● **Task details**: In the entries below, find the lines with the word "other" and copy them.

● **Given data**:
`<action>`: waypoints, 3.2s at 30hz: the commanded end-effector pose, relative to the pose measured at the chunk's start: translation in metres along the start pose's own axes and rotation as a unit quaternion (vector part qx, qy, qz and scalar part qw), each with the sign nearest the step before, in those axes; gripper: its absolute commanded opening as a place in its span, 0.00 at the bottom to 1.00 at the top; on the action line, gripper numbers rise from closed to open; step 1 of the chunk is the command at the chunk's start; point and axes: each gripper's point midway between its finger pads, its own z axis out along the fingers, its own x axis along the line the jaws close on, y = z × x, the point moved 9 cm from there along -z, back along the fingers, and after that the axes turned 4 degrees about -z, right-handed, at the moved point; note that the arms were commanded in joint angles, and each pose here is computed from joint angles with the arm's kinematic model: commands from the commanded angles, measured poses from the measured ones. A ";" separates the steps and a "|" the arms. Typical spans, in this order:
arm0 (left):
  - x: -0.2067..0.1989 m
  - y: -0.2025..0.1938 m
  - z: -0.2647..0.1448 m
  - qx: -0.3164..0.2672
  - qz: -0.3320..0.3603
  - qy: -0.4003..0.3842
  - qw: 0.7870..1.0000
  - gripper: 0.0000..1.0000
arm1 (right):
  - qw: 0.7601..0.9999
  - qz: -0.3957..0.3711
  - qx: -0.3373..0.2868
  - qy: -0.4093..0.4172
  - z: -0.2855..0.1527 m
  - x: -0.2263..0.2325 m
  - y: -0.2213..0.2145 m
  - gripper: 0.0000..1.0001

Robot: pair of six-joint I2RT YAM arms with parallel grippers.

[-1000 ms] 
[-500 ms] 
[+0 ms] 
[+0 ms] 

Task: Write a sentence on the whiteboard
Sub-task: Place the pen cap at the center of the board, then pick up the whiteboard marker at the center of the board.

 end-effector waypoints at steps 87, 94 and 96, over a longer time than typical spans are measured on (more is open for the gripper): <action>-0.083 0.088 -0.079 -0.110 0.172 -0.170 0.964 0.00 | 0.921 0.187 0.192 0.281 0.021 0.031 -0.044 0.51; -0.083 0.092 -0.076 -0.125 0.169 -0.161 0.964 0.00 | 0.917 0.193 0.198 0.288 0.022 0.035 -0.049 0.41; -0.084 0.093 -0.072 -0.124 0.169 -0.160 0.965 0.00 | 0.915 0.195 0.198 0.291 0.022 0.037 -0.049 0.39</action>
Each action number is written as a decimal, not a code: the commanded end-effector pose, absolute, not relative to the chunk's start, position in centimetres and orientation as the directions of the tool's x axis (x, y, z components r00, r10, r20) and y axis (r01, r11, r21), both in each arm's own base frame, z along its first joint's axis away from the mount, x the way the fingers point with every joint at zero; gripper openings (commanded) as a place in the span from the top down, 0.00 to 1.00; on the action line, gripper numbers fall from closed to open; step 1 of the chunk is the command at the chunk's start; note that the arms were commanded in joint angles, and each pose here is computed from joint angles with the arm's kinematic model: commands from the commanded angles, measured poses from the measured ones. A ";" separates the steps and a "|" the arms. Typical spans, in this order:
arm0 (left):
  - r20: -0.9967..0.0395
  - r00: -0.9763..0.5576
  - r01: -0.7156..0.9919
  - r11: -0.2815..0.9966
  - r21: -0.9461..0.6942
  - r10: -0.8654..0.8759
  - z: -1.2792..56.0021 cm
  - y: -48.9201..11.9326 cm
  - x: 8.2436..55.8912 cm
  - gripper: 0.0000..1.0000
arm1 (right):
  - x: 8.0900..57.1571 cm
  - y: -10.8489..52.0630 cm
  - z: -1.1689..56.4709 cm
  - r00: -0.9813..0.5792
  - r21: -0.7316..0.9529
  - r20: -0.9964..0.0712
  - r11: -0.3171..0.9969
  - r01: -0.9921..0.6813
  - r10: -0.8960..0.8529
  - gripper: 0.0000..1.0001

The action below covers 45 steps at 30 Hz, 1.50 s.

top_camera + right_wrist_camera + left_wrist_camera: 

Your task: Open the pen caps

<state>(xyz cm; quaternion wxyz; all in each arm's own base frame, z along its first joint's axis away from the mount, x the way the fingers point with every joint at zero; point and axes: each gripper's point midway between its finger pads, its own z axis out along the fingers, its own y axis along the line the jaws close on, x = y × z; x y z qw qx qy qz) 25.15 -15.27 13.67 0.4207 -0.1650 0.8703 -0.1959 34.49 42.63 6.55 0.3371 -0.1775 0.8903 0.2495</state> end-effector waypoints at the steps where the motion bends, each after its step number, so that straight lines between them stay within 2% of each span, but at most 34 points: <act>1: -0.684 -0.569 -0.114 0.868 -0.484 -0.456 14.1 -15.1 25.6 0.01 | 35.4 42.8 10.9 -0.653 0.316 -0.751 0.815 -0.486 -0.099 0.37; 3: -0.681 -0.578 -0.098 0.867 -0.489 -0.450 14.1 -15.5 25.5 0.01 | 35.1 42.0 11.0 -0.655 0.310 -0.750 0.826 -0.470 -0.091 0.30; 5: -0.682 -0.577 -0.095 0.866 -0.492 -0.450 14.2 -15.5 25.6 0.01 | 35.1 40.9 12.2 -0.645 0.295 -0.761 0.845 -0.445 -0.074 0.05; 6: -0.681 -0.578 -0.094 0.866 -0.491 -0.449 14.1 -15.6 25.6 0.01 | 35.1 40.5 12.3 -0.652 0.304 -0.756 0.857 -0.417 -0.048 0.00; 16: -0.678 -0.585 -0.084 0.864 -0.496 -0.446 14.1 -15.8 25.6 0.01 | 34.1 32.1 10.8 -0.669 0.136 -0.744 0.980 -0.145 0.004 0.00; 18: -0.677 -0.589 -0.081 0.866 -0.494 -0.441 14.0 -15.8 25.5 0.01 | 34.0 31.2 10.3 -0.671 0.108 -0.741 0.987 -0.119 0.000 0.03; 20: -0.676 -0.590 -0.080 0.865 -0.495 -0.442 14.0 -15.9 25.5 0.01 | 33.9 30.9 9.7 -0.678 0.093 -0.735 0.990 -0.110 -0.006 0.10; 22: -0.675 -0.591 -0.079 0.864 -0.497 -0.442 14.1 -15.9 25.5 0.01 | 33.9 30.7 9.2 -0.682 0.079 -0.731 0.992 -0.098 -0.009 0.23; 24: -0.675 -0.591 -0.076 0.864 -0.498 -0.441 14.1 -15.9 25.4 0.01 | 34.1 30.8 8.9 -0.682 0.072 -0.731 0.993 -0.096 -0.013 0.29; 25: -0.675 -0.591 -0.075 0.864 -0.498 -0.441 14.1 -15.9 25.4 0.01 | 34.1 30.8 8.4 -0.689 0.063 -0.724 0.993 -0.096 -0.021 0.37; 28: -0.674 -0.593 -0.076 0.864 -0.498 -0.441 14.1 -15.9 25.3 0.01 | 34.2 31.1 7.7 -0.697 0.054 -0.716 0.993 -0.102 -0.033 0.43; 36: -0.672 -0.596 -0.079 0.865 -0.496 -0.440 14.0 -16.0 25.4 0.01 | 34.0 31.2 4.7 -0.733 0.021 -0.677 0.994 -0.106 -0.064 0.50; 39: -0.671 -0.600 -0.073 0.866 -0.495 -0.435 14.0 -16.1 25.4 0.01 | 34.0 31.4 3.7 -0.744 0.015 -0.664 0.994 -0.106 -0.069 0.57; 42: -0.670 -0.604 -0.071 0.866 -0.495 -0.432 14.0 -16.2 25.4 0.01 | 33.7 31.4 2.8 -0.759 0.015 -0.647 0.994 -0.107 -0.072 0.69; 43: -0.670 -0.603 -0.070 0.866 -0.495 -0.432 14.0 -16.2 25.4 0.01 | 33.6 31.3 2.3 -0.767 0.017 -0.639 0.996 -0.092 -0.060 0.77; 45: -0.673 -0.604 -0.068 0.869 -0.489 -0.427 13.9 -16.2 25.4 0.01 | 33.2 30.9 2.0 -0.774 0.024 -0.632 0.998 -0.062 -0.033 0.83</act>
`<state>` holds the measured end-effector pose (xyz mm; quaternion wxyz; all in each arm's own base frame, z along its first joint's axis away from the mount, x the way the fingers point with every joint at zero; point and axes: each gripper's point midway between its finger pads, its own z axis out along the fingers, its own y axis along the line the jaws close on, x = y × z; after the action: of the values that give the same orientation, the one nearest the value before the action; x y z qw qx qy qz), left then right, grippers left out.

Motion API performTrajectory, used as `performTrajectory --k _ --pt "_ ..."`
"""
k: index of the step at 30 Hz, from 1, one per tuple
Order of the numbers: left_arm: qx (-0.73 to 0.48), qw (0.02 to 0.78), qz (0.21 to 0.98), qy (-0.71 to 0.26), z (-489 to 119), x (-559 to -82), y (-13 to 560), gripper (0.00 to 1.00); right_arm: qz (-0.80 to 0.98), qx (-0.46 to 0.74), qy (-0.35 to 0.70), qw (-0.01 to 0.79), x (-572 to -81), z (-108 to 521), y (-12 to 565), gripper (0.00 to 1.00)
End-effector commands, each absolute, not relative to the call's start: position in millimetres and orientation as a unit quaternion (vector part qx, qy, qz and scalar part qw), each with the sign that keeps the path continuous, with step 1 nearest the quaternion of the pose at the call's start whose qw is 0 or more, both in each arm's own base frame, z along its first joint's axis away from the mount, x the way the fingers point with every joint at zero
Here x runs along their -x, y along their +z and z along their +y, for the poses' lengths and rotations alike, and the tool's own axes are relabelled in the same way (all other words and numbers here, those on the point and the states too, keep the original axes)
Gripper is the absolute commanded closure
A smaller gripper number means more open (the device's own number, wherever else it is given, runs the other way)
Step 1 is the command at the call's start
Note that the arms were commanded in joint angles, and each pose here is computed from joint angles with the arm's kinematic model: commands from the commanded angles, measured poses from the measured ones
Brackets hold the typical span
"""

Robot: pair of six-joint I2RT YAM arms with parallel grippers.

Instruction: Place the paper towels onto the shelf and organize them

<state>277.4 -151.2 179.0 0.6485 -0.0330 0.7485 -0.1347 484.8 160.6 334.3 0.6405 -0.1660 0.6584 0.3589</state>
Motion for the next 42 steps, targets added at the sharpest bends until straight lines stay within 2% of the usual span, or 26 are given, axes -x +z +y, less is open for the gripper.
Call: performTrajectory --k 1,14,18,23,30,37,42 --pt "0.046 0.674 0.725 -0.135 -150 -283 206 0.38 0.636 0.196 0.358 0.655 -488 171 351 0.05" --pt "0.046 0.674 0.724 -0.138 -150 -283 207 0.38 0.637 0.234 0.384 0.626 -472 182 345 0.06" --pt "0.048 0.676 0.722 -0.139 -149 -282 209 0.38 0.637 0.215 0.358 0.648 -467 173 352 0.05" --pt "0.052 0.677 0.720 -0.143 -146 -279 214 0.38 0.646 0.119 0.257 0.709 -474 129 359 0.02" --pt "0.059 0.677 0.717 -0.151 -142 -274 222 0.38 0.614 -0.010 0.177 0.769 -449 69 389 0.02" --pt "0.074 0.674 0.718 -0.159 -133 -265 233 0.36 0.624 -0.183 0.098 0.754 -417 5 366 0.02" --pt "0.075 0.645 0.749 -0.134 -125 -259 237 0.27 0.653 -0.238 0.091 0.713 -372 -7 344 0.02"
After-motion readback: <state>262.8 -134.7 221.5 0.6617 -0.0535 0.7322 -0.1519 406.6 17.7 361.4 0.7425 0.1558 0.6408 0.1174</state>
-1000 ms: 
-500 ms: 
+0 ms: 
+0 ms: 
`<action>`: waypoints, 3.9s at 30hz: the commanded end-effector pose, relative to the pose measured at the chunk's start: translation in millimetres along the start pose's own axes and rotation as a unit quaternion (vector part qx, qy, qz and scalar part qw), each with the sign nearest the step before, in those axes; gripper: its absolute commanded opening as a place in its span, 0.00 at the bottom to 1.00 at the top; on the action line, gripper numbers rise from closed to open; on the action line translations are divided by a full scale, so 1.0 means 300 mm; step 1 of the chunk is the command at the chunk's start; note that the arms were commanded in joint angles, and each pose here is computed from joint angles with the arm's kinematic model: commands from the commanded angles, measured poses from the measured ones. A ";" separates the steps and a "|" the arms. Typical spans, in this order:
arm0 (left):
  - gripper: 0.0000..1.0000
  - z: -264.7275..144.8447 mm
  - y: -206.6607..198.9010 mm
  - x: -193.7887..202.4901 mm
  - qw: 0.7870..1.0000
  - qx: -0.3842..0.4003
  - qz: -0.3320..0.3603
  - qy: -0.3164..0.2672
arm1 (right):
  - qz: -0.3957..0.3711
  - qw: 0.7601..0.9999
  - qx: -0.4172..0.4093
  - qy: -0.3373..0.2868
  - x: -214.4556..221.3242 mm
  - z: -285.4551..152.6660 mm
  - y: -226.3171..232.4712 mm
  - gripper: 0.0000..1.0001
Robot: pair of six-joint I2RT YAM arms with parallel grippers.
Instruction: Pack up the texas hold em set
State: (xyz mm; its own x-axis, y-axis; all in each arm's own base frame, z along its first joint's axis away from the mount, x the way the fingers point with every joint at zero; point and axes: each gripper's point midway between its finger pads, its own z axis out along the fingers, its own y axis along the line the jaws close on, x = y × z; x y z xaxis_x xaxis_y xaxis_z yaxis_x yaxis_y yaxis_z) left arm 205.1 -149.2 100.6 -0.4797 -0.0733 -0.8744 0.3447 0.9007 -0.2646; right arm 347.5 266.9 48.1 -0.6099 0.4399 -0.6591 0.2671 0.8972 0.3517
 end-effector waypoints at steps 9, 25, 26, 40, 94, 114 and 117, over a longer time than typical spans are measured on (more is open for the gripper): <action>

● **Response box**:
Here x runs along their -x, y along their +z and z along their +y, for the poses' lengths and rotations alike, and the tool's own axes are relabelled in the same way (all other words and numbers here, those on the point and the states too, keep the original axes)
A smaller gripper number means more open (the device's own number, wherever else it is given, runs the other way)

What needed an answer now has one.